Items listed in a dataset
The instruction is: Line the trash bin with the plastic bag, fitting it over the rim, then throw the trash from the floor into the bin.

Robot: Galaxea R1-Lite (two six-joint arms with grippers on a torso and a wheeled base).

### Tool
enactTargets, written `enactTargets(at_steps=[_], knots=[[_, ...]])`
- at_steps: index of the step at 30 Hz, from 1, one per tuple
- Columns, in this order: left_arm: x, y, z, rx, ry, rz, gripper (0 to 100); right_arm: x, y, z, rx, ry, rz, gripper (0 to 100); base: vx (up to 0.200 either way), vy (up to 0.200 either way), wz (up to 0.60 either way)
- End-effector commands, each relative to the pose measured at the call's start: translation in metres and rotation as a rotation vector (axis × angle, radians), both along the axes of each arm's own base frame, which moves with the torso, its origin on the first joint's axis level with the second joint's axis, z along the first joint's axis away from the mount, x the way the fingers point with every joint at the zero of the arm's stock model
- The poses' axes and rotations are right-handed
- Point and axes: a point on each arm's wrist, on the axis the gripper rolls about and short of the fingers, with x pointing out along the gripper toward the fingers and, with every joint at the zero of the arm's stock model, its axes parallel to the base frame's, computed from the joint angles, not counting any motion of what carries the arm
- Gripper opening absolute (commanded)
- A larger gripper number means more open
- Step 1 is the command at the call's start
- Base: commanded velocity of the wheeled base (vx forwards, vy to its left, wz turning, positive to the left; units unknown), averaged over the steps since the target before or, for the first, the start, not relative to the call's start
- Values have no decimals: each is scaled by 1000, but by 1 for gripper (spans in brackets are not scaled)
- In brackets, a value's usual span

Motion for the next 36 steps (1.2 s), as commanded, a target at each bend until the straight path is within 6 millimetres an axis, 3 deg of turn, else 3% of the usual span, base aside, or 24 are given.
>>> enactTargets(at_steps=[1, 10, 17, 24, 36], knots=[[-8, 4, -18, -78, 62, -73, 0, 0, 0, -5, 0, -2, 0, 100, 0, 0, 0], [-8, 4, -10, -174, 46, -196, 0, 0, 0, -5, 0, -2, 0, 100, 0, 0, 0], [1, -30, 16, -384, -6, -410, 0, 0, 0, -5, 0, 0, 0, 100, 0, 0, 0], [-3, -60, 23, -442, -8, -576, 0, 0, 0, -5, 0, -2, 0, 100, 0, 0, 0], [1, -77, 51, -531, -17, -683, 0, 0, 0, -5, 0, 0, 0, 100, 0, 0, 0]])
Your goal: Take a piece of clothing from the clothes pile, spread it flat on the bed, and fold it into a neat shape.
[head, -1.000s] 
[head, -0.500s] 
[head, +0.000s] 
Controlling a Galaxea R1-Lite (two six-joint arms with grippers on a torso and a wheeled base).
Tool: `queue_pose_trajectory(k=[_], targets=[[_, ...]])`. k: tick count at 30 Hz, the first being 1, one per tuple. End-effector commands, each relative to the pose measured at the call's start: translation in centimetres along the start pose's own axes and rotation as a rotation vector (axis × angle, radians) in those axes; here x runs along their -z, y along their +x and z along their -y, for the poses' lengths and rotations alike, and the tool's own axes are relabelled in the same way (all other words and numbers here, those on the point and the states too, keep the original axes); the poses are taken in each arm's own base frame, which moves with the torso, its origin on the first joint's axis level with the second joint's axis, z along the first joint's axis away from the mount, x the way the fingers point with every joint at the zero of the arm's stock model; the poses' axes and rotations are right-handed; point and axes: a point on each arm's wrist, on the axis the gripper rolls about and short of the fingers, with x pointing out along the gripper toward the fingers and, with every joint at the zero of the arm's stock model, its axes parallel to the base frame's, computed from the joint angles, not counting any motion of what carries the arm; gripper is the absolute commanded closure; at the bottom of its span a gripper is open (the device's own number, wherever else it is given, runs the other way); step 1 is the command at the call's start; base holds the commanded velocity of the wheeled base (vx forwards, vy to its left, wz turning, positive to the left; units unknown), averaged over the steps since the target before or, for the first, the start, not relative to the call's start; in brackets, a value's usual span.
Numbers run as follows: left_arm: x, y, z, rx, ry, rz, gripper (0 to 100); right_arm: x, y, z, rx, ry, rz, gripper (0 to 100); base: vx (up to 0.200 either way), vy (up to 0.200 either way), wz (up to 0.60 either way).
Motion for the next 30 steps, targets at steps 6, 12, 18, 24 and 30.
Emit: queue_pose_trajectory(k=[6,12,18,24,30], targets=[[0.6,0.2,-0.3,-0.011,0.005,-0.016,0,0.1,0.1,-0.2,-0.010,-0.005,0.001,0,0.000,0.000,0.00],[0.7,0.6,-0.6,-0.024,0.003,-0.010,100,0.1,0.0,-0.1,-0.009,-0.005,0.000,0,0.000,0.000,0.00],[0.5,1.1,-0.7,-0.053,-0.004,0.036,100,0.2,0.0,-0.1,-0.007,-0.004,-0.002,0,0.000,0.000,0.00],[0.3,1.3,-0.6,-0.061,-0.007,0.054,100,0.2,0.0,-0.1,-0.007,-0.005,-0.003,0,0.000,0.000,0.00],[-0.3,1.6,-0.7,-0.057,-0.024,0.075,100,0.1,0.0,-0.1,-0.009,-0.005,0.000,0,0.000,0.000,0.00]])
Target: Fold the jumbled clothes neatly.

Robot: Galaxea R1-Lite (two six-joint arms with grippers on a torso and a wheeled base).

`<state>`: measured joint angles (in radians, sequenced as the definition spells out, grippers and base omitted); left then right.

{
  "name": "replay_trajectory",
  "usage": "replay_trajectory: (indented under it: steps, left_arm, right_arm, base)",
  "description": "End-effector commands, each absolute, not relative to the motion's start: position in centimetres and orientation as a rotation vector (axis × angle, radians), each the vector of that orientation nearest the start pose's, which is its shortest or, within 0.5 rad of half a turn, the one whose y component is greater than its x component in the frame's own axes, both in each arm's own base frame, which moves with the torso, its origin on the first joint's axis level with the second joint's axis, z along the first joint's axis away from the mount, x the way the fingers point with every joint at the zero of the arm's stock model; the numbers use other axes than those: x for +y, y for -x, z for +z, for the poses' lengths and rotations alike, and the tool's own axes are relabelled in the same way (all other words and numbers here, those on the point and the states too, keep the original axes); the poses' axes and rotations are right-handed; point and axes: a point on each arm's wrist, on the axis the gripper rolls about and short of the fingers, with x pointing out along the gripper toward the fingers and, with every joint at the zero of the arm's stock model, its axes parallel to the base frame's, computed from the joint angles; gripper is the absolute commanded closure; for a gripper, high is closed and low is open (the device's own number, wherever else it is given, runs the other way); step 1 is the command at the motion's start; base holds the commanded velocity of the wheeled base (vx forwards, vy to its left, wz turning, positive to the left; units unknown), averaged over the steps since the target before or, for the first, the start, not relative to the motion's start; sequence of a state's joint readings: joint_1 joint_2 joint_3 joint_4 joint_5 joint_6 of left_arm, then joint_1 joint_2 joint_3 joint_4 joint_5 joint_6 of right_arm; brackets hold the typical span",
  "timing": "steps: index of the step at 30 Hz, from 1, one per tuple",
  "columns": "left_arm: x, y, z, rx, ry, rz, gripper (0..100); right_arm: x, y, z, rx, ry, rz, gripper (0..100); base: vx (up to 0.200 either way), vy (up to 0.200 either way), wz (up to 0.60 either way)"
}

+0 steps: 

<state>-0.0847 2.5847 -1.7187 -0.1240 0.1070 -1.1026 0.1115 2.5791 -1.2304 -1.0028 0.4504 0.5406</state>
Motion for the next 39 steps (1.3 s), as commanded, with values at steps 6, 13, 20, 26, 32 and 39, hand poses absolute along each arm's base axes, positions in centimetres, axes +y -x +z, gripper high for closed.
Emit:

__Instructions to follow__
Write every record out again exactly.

__Task result__
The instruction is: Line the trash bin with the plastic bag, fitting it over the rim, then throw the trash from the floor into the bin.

Robot: Galaxea R1-Lite (two six-joint arms with grippers on a torso and a wheeled base).

### Tool
enactTargets, written `enactTargets(at_steps=[_], knots=[[_, ...]])`
- at_steps: index of the step at 30 Hz, from 1, one per tuple
- Columns, in this order: left_arm: x, y, z, rx, ry, rz, gripper (0 to 100); right_arm: x, y, z, rx, ry, rz, gripper (0 to 100); base: vx (up to 0.200 either way), vy (up to 0.200 either way), wz (up to 0.60 either way)
- End-effector commands, each relative to the pose measured at the call's start: translation in metres and rotation as a rotation vector (axis × angle, radians), both along the axes of each arm's own base frame, which moves with the torso, its origin on the first joint's axis level with the second joint's axis, z along the first joint's axis away from the mount, x the way the fingers point with every joint at the zero of the arm's stock model
- The poses' axes and rotations are right-handed
- Point and axes: a point on each arm's wrist, on the axis the gripper rolls about and short of the fingers, with x pointing out along the gripper toward the fingers and, with every joint at the zero of the arm's stock model, its axes parallel to the base frame's, computed from the joint angles, not counting any motion of what carries the arm
- Gripper opening absolute (commanded)
- A larger gripper number means more open
- Step 1 is the command at the call's start
- Base: commanded velocity of the wheeled base (vx forwards, vy to its left, wz turning, positive to the left; units unknown), averaged over the steps since the target before or, for the first, the start, not relative to the call's start
- Values have no decimals: each is scaled by 1000, but by 1 for gripper (spans in brackets are not scaled)
- In brackets, a value's usual span

Motion for the next 36 steps (1.2 s), as commanded, a target at each bend until the straight path is within 6 millimetres an axis, 3 deg of turn, else 3% of the usual span, base aside, or 24 are given.
>>> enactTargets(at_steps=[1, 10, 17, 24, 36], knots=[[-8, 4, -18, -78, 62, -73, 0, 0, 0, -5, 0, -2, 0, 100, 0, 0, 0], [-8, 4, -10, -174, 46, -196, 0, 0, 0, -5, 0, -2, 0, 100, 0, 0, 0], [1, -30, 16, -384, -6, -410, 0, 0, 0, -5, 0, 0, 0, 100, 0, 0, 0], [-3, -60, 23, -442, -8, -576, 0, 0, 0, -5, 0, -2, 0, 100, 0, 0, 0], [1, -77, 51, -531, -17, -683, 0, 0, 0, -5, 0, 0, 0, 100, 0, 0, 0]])
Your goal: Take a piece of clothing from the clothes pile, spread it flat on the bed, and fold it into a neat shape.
[head, -1.000s] 
[head, -0.500s] 
[head, +0.000s] 
Controlling a Galaxea R1-Lite (two six-joint arms with grippers on a torso and a wheeled base).
Tool: `queue_pose_trajectory(k=[_], targets=[[_, ...]])`. k: tick count at 30 Hz, the first being 1, one per tuple. End-effector commands, each relative to the pose measured at the call's start: translation in centimetres along the start pose's own axes and rotation as a rotation vector (axis × angle, radians) in those axes; here x runs along their -z, y along their +x and z along their -y, for the poses' lengths and rotations alike, and the tool's own axes are relabelled in the same way (all other words and numbers here, those on the point and the states too, keep the original axes); the poses are taken in each arm's own base frame, which moves with the torso, its origin on the first joint's axis level with the second joint's axis, z along the first joint's axis away from the mount, x the way the fingers point with every joint at the zero of the arm's stock model; the poses' axes and rotations are right-handed; point and axes: a point on each arm's wrist, on the axis the gripper rolls about and short of the fingers, with x pointing out along the gripper toward the fingers and, with every joint at the zero of the arm's stock model, its axes parallel to the base frame's, computed from the joint angles, not counting any motion of what carries the arm; gripper is the absolute commanded closure; at the bottom of its span a gripper is open (the device's own number, wherever else it is given, runs the other way); step 1 is the command at the call's start; base holds the commanded velocity of the wheeled base (vx forwards, vy to its left, wz turning, positive to the left; units unknown), averaged over the steps since the target before or, for the first, the start, not relative to the call's start; in brackets, a value's usual span.
Numbers run as follows: left_arm: x, y, z, rx, ry, rz, gripper (0 to 100); right_arm: x, y, z, rx, ry, rz, gripper (0 to 100); base: vx (up to 0.200 either way), vy (up to 0.200 either way), wz (up to 0.60 either way).
Motion for the next 30 steps, targets at steps 6, 12, 18, 24 and 30.
Emit: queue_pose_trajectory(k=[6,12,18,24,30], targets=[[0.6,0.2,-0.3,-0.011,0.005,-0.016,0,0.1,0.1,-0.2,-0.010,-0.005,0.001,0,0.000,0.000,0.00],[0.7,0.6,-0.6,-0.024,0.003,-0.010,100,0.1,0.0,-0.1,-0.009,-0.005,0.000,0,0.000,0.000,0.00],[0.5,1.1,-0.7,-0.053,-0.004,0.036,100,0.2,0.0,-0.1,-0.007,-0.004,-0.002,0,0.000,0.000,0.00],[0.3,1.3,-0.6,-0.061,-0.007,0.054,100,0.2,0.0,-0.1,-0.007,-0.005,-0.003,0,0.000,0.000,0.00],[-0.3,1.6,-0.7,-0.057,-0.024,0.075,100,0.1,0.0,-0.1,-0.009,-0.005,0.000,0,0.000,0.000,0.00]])
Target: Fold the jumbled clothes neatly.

Robot: Galaxea R1-Lite (two six-joint arms with grippers on a torso and a wheeled base).

`<state>`: measured joint angles (in radians, sequenced as the definition spells out, grippers and base omitted); left then right.

{
  "name": "replay_trajectory",
  "usage": "replay_trajectory: (indented under it: steps, left_arm, right_arm, base)",
  "description": "End-effector commands, each absolute, not relative to the motion's start: position in centimetres and orientation as a rotation vector (axis × angle, radians), each the vector of that orientation nearest the start pose's, which is its shortest or, within 0.5 rad of half a turn, the one whose y component is greater than its x component in the frame's own axes, both in each arm's own base frame, which moves with the torso, its origin on the first joint's axis level with the second joint's axis, z along the first joint's axis away from the mount, x the way the fingers point with every joint at the zero of the arm's stock model; the numbers use other axes than those: x for +y, y for -x, z for +z, for the poses' lengths and rotations alike, and the tool's own axes are relabelled in the same way (all other words and numbers here, those on the point and the states too, keep the original axes); the poses' axes and rotations are right-handed; point and axes: a point on each arm's wrist, on the axis the gripper rolls about and short of the fingers, with x pointing out along the gripper toward the fingers and, with every joint at the zero of the arm's stock model, its axes parallel to the base frame's, computed from the joint angles; gripper is the absolute commanded closure; for a gripper, high is closed and low is open (the device's own number, wherever else it is given, runs the other way); step 1 is the command at the motion's start; base holds the commanded velocity of the wheeled base (vx forwards, vy to its left, wz turning, positive to the left; units unknown), averaged over the steps since the target before or, for the first, the start, not relative to the motion's start; sequence of a state's joint readings: joint_1 joint_2 joint_3 joint_4 joint_5 joint_6 of left_arm, then joint_1 joint_2 joint_3 joint_4 joint_5 joint_6 of right_arm; brackets hold the typical span",
  "timing": "steps: index of the step at 30 Hz, from 1, one per tuple",
  "columns": "left_arm: x, y, z, rx, ry, rz, gripper (0..100); right_arm: x, y, z, rx, ry, rz, gripper (0..100); base: vx (up to 0.200 either way), vy (up to 0.200 either way), wz (up to 0.60 either way)"
}

+0 steps: 

<state>-0.0847 2.5847 -1.7187 -0.1240 0.1070 -1.1026 0.1115 2.5791 -1.2304 -1.0028 0.4504 0.5406</state>
Motion for the next 39 steps (1.3 s), as commanded, with values at steps 6, 13, 20, 26, 32 and 39, hand poses absolute along each arm's base axes, positions in centimetres, axes +y -x +z, gripper high for closed.
Emit:

The reply is now complete.